| WORK INSTRUCTIONS |
In the listing that follows, count every line with the word "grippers" in it and write only the total.

| EXERCISE DATA |
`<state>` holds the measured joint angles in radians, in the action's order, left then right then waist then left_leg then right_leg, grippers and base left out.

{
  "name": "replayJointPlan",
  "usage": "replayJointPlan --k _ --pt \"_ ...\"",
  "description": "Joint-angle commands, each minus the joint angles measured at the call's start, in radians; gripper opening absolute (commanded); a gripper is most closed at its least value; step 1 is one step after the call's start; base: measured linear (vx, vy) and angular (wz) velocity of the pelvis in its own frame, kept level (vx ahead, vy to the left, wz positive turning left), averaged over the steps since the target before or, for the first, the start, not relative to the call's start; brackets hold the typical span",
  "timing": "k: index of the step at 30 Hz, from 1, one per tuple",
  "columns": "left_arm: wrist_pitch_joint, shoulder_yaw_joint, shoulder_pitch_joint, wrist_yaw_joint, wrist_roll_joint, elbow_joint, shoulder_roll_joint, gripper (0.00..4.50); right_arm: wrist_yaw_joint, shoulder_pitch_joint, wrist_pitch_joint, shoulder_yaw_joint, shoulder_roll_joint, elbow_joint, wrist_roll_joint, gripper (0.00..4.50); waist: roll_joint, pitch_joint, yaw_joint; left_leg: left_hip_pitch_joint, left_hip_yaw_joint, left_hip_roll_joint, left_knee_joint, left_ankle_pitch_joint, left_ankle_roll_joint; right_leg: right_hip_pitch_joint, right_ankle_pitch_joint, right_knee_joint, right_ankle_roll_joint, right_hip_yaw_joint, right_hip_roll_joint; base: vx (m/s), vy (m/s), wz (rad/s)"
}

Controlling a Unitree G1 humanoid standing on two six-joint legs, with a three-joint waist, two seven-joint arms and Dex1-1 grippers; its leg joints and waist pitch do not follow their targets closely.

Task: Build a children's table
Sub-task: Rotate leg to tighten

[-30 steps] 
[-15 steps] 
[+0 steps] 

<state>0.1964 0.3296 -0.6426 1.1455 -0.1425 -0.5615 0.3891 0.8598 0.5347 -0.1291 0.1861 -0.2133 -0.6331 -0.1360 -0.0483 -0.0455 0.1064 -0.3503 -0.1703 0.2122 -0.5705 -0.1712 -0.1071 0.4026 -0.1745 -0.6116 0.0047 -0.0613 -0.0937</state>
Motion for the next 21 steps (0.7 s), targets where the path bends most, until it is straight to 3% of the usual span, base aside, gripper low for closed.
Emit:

| RESPONSE BELOW |
2